The Friday Feature – No.1
We have many costumes in our collection along with props to help tell stories. We have also been able to work in some wonderful locations that are now closed because of the current crisis. We take lots of photos and rarely have the chance to share them with you. We have decided to share these with you now and give you a peek into our world of work with our new Friday Feature.
Queen Margaret of Scotland
The week we feature Queen Margaret of Scotland, wife of Malcolm Canmore who is best known for being the Malcolm in the Shakespeare’s Scottish play. Here we see the queen at Edinburgh Castle with the chapel built by her son and dedicated to her memory, in the distance. This chapel is the oldest building in Edinburgh,
Margaret’s costume is made up of the following components – a kirtle, a cote hardie and a surcoat. On her head she wears a wimple held in place by a braid headpiece on which she wears a crown.
The Costume
- The kirtle: this is worn next to the skin. For the poor this all that they would probably have worn. For the Queen, this was an undergarment that no one saw except her husband and possibly her closest women servants.
- The cotehardie: this is the next layer and is the red dress with the pointed sleeves and buttons. This can be worn without the striped surcoat. It’s really the posh frock for big occasions made of a finer fabric, in this case satin. Buttons were an important development in medieval dress as before the only fastenings were lacings. Buttons meant clothes could be fancier as seen here.
- The surcoat: the striped dress with the side lacing was worn on top of the cotehardie as something more practical for daily life. It also a helped to keep the wearer warm. The “sur” part of the word comes from the French word meaning “on”. It’s worn on top of something else.
- The head-dress – it’s called a wimple. All married women had to cover their heads mainly because of their earlobes! Earlobes were considered highly attractive in the medieval period – hence the covering of them after marriage!
Why Red?
The stained glass window in the chapel at Edinburgh Castle features Queen Margaret in blue, a colour she is extremely unlikely to have worn in her lifetime. This is because the colour blue was associated with the Virgin Mary. The window in her chapel is Victorian and depicts her as a saint.
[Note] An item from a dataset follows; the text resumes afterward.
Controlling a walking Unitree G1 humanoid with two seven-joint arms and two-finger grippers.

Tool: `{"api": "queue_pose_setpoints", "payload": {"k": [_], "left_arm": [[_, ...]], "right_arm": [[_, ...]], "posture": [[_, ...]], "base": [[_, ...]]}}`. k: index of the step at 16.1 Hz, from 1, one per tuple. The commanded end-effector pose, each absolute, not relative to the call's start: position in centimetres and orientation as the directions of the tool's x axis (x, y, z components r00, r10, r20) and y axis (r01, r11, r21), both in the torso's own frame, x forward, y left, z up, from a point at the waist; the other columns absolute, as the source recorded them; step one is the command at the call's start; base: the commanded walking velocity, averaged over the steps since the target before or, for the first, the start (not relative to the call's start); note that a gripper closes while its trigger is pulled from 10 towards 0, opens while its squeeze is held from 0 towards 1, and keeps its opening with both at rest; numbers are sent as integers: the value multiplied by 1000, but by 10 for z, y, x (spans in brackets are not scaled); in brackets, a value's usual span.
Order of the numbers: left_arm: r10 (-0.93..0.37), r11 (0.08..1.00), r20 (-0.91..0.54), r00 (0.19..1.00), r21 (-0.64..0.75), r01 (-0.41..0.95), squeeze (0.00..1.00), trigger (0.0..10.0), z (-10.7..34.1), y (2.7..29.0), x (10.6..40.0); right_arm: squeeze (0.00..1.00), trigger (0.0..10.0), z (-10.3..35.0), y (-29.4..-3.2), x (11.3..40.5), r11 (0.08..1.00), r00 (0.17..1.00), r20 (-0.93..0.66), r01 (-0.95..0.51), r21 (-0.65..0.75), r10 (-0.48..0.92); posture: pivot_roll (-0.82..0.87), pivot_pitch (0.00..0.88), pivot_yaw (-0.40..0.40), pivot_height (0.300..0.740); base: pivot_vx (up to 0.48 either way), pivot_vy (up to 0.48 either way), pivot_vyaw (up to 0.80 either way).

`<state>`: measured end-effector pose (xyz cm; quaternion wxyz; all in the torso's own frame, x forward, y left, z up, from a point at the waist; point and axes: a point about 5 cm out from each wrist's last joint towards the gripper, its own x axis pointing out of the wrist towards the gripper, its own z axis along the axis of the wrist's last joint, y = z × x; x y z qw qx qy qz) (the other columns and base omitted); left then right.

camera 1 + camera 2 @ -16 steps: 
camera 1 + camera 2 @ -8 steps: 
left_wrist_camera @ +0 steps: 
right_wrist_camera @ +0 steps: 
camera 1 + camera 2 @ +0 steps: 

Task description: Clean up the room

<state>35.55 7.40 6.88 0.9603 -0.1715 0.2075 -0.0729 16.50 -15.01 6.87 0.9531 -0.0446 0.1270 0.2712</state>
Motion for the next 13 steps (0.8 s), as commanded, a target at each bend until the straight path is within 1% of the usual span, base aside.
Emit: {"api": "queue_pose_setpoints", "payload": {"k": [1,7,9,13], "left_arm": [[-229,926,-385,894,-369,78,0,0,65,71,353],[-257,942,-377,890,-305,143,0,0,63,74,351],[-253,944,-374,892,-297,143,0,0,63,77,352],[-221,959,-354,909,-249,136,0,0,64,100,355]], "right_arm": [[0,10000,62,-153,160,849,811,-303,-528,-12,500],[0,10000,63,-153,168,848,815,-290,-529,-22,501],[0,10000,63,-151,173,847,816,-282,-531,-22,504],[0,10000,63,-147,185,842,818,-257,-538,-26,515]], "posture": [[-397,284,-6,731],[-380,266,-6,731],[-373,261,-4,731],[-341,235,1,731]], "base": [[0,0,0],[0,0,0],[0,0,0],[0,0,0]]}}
Her Influence on the Scottish Court
Margaret was an Anglo Saxon princess born in Hungary who became Queen of Scotland. Her influence on the Scottish court is important.
- She is credited with improving the behaviour of the male courtiers when they were on progress around Scotland. Previously they had helped themselves to whatever they wanted as they travelled around with the King, now they were to only take what was offered them by their hosts.
- She also encouraged the wearing of richer, brightly coloured fabrics by women courtiers as she had seen in Hungary, thus encouraging trade with abroad.
- Her introduction of the Benedictine Order to Scotland effectively introduced Roman Catholicism to the country and ended the old Celtic Church of St Columba. She built an abbey for the Benedictine Order in Dunfermline at the site of the church where she and Malcolm had married.
- Margaret established the ferry crossings at North and South Queensferry (hence the names today) to enable pilgrims to travel to and from St Andrews. It was a free crossing. She believed that all pilgrims should have the means of getting to St Andrews to visit the relics of Saint Andrew kept in the cathedral there. Many people think the crossings were for getting to and from Dunfermline but it was not a place of pilgrimage at that time.
- She was the mother of 3 kings of Scotland: Edgar of Scotland 1097-1107; Alexander I of Scotland 1107 – 1124; avid I of Scotland 1124 – 1153
- The most remembered of her children are David as King of Scotland and Edith. She is also known as Matilda and married Henry I of England thus reconciling the Anglo Saxon and Norman factions in England. It was Edith/Matilda who had the biography of Queen Margaret written to prove her Anglo Saxon lineage and the importance of her mother.
So little is ever written about women of this time beyond that of being the mother of a certain king, therefore this history, even with its faults, is really important.